The Long Corset was made of jean or buckram, well stiffened with whalebone. It extended downwards to cover the hips, and upwards to push up the breasts. The lower edge was often straight and not cut into tabs as before, though tabbing persisted as an unfashionable device almost till 1820 (figure 51). Sometimes the edge was vandyked; but as an alternative method padded, cup-shaped supports for the breasts were also used to ease the rigidity of the bosom. The corset was laced up behind, its back being made with a rigid bone or steel busk. As formerly the eyelet holes were oversewn and had no metal protectors.
The Short Corset was equally rigid, and had back lacing. As the mode was to have small hips and a full bosom, there were sometimes bitter complaints.
‘By the newly invented corsets we see, in eight women out of ten, the hips squeezed into a circumference little more than the waist; and the bosom shoved up to the chin, making a sort of fleshy shelf disgusting to the beholders and certainly most incommodious to the wearer.’
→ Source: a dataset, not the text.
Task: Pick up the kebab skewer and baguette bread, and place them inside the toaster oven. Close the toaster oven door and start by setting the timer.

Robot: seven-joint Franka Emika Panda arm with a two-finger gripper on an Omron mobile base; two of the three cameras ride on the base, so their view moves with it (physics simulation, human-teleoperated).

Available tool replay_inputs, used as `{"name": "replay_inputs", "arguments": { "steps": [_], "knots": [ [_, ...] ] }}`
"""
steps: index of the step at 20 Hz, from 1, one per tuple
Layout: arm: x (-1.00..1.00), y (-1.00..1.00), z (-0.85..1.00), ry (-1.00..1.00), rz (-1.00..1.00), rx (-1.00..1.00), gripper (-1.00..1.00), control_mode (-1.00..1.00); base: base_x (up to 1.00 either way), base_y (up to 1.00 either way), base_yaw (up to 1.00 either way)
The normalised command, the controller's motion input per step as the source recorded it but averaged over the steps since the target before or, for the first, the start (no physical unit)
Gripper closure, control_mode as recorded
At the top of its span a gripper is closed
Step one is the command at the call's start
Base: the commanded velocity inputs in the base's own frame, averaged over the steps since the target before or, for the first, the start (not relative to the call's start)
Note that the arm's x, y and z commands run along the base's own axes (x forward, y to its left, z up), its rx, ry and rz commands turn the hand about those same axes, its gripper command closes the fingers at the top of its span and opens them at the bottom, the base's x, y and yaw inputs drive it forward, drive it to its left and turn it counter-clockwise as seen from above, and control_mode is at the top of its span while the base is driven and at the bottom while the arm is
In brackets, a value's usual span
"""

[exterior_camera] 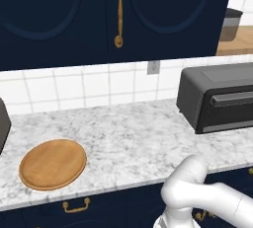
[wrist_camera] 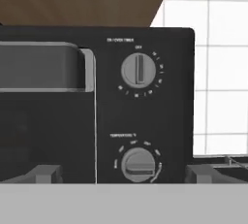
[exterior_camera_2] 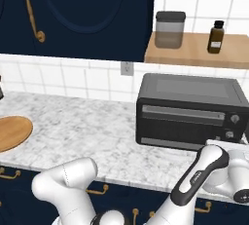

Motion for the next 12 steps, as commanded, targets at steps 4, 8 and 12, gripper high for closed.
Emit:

The fashion magazines of the period abound in advertisements of stays. In 1807, ‘The long elastic cotton stay obviates every objection complained of in Patent stays, not being subject to the disagreeable necessity of lacing under the arm, or having knitted gores . . . adapted to give the wearer the true Grecian form.’ Another maker assures us that her product (at three to four guineas, ready money) has succeeded in five thousand cases in removing with perfect ease the fullness of the stomach and bowels. We learn that ‘the present mode of bracing the digestive portion of the body in what is called Long Stays . . . compass into form the chaos of flesh.’ And we accept, without surprise, the news, in 1810, that ‘long stays are wholly exploded.’
FIG. 51. WOMAN’S TOILET, SHOWING CORSET WITH BUST SUPPORT. ETCHING BY LEWIS MARKS, c. 1796–1800
FIG. 52. WOMAN’S CORSET. ‘A LITTLE TIGHTER’. FROM A CARICATURE BY ROWLANDSON, 1791
To apply effectively the new short stay a mother is advised that her daughter should lie face down on the ground so that, by having a foot in the small of the back, the mother can secure a firm purchase on the laces.
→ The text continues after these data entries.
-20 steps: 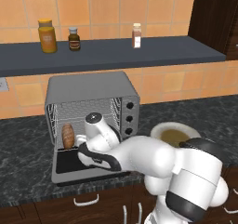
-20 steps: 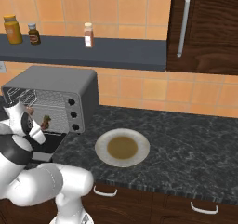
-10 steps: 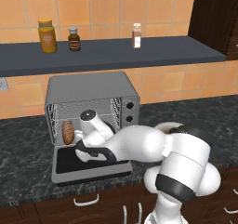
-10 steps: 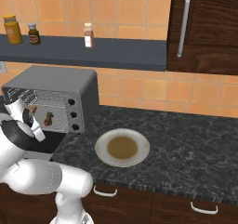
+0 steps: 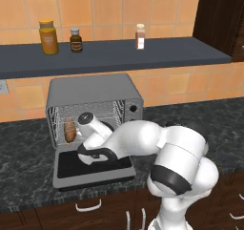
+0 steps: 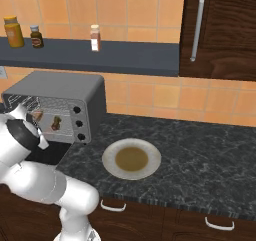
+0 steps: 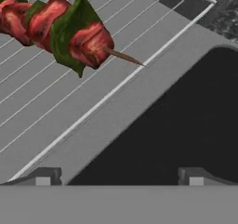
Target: Pick up the kebab skewer and baguette bread, and place them inside the toaster oven. Close the toaster oven door and start by setting the timer.
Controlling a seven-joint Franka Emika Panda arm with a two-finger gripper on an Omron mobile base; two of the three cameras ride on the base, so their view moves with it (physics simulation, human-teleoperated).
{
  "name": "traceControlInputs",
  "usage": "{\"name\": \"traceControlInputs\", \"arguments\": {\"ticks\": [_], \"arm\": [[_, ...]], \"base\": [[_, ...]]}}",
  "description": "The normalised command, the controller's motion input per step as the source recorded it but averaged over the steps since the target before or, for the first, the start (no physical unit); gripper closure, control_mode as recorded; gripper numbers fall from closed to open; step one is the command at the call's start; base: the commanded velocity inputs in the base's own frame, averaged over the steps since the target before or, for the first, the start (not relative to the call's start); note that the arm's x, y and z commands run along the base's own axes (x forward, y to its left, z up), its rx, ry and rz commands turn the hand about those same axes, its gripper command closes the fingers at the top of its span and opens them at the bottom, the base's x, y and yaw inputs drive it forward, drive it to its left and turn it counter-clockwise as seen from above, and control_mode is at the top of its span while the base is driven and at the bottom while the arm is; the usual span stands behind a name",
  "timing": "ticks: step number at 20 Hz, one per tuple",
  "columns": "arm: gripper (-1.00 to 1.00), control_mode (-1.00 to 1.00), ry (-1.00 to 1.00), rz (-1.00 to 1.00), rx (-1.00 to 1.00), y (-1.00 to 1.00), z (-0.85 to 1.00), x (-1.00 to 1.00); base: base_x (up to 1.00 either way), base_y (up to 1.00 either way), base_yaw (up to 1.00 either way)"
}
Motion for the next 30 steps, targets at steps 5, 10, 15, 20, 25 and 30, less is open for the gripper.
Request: {"name": "traceControlInputs", "arguments": {"ticks": [5,10,15,20,25,30], "arm": [[-1.0,-1.0,-0.03,-0.11,0.0,0.0,-0.01,0.32],[-1.0,-1.0,-0.02,-0.05,0.0,0.0,-0.03,-0.26],[-1.0,-1.0,0.0,0.0,0.0,0.0,0.06,-0.83],[-1.0,-1.0,0.07,0.09,0.0,-0.04,0.2,-1.0],[-1.0,-1.0,0.15,0.28,0.01,-0.38,-0.13,-0.93],[-1.0,-1.0,0.23,0.42,0.06,-0.21,-0.21,-0.56]], "base": [[0.0,0.0,0.0],[0.0,0.0,0.0],[0.0,0.0,0.0],[0.0,0.0,0.0],[0.0,0.0,0.0],[0.0,0.0,0.0]]}}
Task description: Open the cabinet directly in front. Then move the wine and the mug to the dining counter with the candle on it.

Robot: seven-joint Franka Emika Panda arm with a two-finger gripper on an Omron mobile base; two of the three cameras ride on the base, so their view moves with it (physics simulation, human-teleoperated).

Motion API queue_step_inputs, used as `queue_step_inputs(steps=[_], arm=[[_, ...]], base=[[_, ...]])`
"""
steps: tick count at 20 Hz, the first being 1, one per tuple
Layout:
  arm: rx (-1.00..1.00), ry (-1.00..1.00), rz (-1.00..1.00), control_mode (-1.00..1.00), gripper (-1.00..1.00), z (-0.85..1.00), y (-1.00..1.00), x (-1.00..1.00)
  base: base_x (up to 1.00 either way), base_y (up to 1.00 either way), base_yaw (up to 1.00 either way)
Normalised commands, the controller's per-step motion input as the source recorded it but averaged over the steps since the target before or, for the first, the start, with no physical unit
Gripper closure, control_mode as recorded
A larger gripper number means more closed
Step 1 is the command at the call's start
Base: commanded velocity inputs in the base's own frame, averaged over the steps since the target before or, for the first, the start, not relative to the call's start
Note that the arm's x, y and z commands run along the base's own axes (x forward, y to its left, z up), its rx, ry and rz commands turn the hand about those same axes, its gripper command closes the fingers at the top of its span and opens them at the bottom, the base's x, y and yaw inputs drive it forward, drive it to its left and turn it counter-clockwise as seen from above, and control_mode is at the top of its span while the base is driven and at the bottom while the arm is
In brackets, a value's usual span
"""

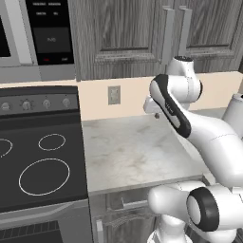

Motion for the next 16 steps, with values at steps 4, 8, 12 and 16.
queue_step_inputs(steps=[4, 8, 12, 16], arm=[[0.01, -0.23, 0.0, -1.0, -1.0, 0.04, 0.0, -0.39], [0.04, -0.68, 0.0, -1.0, -1.0, 0.46, 0.0, -0.78], [0.01, -0.7, 0.0, -1.0, -1.0, 0.63, 0.0, -0.78], [0.0, -0.77, 0.0, -1.0, -1.0, 0.59, 0.0, -0.74]], base=[[0.0, 0.0, 0.0], [0.0, 0.0, 0.0], [0.0, 0.0, 0.0], [0.0, 0.0, 0.0]])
The Divorce Corset appeared in 1816. The name is misleading; at least it has misled a modern author into supposing that it reflected the current laxity of marital morals; whereas it was merely a device—not to separate husband and wife—but to separate one breast from the other. It consisted of a triangular piece of iron or steel, padded and with curved sides, the point projecting upwards between the breasts, thrusting them apart to produce a Grecian shape. It had almost the effect of a modern brassière.
The ‘Pregnant Stay’ was described, in 1811, as completely enveloping the body from the shoulders to below the hips, and elaborately boned ‘so as to compress and reduce to the shape desired the natural prominence of the female figure in a state of fruitfulness.’ There was also the ‘Lucina belt for every lady expecting to be hailed by the endearing title of Mother.’
6. THE BUSTLE
For a few years before and after 1800 the bustle was discarded. By about 1810 it returned in the form of small rolls sewn into the back of the skirt; by 1815 it had become detached in the shape of a long sausage with tapes at each end by which it was tied round the waist. (Both types may be seen in the Gallery of English Costume, Manchester.) It seems that English ladies called the article a ‘Nelson,’ perhaps in compliment to the hero of the battle of the Nile when he was Rear-Admiral.
Towards the end of this period the French fashion of wearing an outside bustle, known in this country as a ‘frisk,’ was a momentary mode. For a few years after Waterloo, the fashionable stance, known as the ‘Grecian bend,’ was effected by a forward stoop assisted by a large bustle, placed high up the back.